(Exercise details): Leave out the pictures and output exactly the lines below from the one with "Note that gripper" down to the one with "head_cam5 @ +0", both of them included.
Stored data Start Marker
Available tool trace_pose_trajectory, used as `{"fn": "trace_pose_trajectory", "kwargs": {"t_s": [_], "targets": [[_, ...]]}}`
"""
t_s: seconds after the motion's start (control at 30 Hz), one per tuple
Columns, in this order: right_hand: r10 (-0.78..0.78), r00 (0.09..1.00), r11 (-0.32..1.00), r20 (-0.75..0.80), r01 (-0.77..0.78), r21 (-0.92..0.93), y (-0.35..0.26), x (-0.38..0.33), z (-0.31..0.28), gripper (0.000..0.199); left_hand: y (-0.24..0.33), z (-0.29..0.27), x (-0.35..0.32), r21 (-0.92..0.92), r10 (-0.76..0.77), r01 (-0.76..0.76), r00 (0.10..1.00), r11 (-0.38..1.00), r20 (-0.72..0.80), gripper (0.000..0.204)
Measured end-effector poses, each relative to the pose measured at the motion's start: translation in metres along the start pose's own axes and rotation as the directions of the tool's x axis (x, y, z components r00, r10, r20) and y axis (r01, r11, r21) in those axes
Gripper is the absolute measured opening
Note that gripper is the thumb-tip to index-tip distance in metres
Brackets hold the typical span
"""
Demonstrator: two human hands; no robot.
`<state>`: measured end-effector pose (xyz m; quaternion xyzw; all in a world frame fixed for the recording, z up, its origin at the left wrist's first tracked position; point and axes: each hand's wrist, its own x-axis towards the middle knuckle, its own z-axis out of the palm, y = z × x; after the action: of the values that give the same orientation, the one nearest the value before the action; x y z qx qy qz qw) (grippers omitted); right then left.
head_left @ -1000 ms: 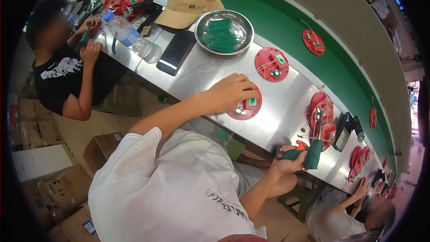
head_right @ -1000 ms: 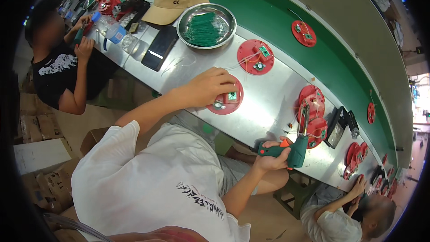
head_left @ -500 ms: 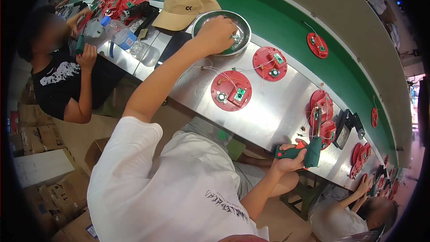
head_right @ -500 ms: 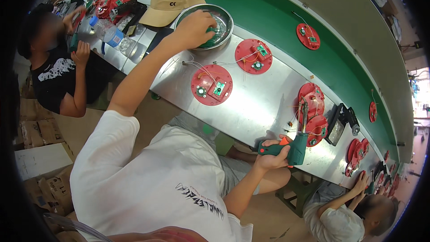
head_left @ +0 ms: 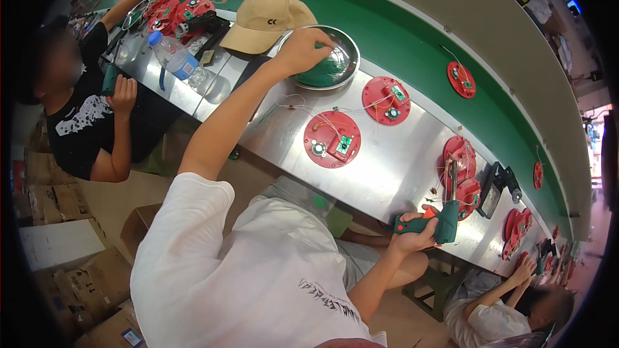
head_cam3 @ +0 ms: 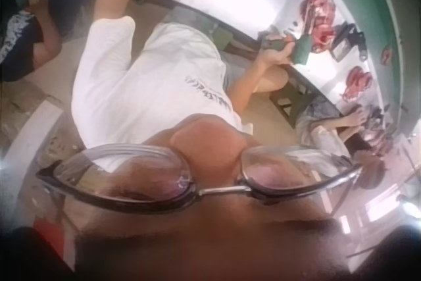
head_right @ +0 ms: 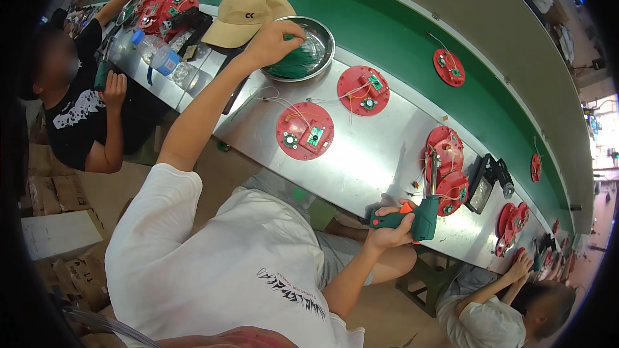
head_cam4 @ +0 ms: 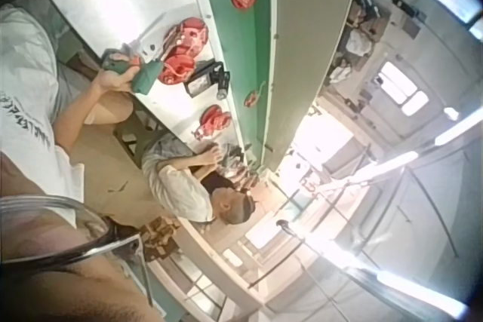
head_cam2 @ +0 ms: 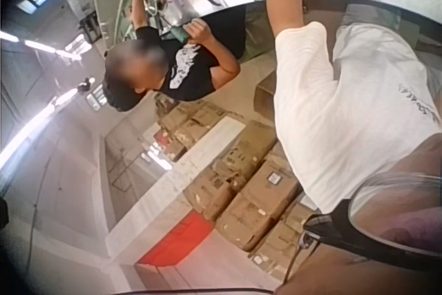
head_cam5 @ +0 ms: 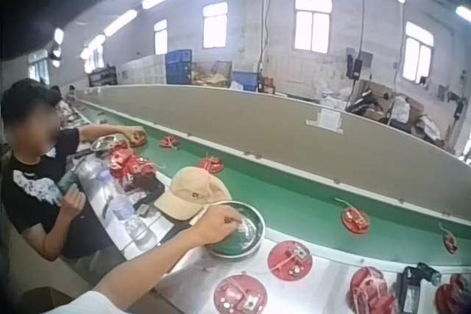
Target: Soldering electronic components onto circular red circuit boards at an assembly line station.
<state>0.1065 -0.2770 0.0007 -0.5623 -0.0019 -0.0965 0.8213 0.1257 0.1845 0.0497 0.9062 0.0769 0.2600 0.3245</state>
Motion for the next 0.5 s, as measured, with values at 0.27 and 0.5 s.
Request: {"fn": "trace_pose_trajectory", "kwargs": {"t_s": [0.27, 0.5], "targets": [[-0.003, 0.996, 1.0, 0.088, 0.005, -0.021, 0.0, -0.002, -0.006, 0.036, 0.022, -0.023, -0.013, -0.316, -0.169, 0.155, 0.985, 0.936, -0.016, 0.02], [0.021, 0.909, 0.984, 0.417, 0.055, -0.168, -0.022, -0.022, 0.003, 0.044, 0.12, -0.004, -0.096, -0.251, -0.079, 0.049, 0.99, 0.967, -0.113, 0.013]]}}
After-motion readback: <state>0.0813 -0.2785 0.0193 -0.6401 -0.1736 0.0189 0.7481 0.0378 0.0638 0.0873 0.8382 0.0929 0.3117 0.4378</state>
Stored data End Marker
(Your response):
Note that gripper is the thumb-tip to index-tip distance in metres
Brackets hold the typical span
"""
Demonstrator: two human hands; no robot.
`<state>`: measured end-effector pose (xyz m; quaternion xyzw; all in a world frame fixed for the recording, z up, its origin at the left wrist's first tracked position; point and axes: each hand's wrist, its own x-axis towards the middle knuckle, its own z-axis out of the palm, y = z × x; after the action: of the values that give the same orientation, the one nearest the value before the action; x y z qx qy qz qw) (grippers omitted); right then left.
head_left @ -1000 ms: 
head_right @ -1000 ms: 
head_left @ -500 ms: 
head_right @ -500 ms: 
head_left @ +0 ms: 
head_cam3 @ +0 ms: 
head_right @ +0 ms: 
head_cam4 @ +0 ms: 
head_cam2 @ +0 ms: 
head_cam5 @ +0 ms: 

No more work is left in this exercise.